Князь Сергей рассказал другу обстановку своего первого любовного признания княжне Людмиле, подаренный ему ею первый поцелуй, после которого послышался тот же резкий смех около павильона.

– Она очень испугалась? – спросил граф.

– Да, но я успокоил ее, первый придя в себя, и объяснил ей, что это крик совы.

– Может быть, это и действительно кричала сова?

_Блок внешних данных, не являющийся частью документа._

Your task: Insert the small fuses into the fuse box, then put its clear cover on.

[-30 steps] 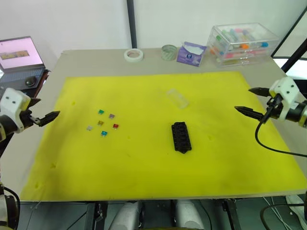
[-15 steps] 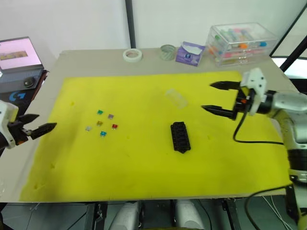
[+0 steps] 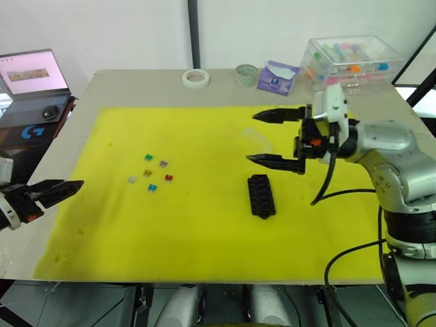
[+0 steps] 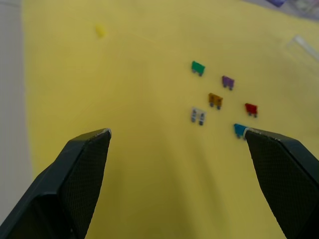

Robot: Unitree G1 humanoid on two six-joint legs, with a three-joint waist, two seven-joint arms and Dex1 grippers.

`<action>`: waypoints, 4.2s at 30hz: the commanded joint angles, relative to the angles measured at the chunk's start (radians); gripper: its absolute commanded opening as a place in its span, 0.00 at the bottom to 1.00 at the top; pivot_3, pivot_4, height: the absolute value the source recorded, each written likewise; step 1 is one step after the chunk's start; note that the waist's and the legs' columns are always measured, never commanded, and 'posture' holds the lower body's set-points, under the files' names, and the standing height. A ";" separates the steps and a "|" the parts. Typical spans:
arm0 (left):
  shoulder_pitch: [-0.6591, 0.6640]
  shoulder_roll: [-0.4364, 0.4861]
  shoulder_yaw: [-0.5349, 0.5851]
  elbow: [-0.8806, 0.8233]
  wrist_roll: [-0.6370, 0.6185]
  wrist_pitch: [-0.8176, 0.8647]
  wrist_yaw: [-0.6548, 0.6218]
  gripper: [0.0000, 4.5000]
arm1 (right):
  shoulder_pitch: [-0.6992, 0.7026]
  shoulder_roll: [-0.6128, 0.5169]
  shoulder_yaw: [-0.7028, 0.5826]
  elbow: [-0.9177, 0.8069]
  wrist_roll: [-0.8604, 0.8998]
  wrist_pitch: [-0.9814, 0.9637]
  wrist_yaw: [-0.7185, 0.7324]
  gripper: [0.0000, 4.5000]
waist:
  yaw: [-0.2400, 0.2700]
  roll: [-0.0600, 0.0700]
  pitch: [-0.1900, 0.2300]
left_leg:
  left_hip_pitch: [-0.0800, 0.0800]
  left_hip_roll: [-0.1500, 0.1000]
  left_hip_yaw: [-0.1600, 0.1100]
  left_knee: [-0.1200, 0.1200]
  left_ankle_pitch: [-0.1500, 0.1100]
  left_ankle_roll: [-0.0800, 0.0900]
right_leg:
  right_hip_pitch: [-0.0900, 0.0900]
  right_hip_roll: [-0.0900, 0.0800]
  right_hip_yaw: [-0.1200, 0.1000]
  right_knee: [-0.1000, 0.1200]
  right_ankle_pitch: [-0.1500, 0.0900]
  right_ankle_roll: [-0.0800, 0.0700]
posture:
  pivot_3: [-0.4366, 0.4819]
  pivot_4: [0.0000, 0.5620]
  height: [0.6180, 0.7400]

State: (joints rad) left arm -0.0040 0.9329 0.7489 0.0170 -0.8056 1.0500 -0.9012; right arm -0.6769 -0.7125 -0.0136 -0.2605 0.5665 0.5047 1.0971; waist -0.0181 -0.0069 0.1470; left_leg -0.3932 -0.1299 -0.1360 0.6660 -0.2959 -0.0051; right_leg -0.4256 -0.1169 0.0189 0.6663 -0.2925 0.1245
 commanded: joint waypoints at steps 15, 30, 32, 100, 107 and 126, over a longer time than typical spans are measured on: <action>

– Нет… Я-то знаю, что это – не сова, а «он». Ведь когда мы слышали этот смех издали, солнце еще не заходило, а совы кричат только ночью.

– А сегодня?

– Сегодня мы слышали этот смех совсем близко. Он совершенно не похож на крик совы. Эти птицы так не кричат.

– Гм… – промычал граф Свиридов, – тебе и книги в руки. Но бросим этот разговор. Успокойся только; если ты даже настоишь на том, чтобы я поехал к твоей невесте и познакомился с нею, я за нею ухаживать не буду. Расскажи-ка лучше мне, как начался этот твой деревенский роман.

Князь подробно стал описывать свою первую встречу с княжной на похоронах его матери, затем его визиты в Зиновьево, прогулки по саду и недавний разговор о павильоне.

– Так это княжна натолкнула тебя на мысль открыть эту башню? Да? Ну, этого я ей никогда не прощу. Ведь не исполни ты ее каприза, мы сегодня не были бы свидетелями всех этих ужасных вещей и давно спокойно спали бы. А теперь посмотри, ведь светает, – заметил граф Петр Игнатьевич.

Действительно, в открытые окна кабинета уже лился свет утренней зари, мешавшийся с тусклым, мерцающим светом догоравших в подсвечниках и бра свечей.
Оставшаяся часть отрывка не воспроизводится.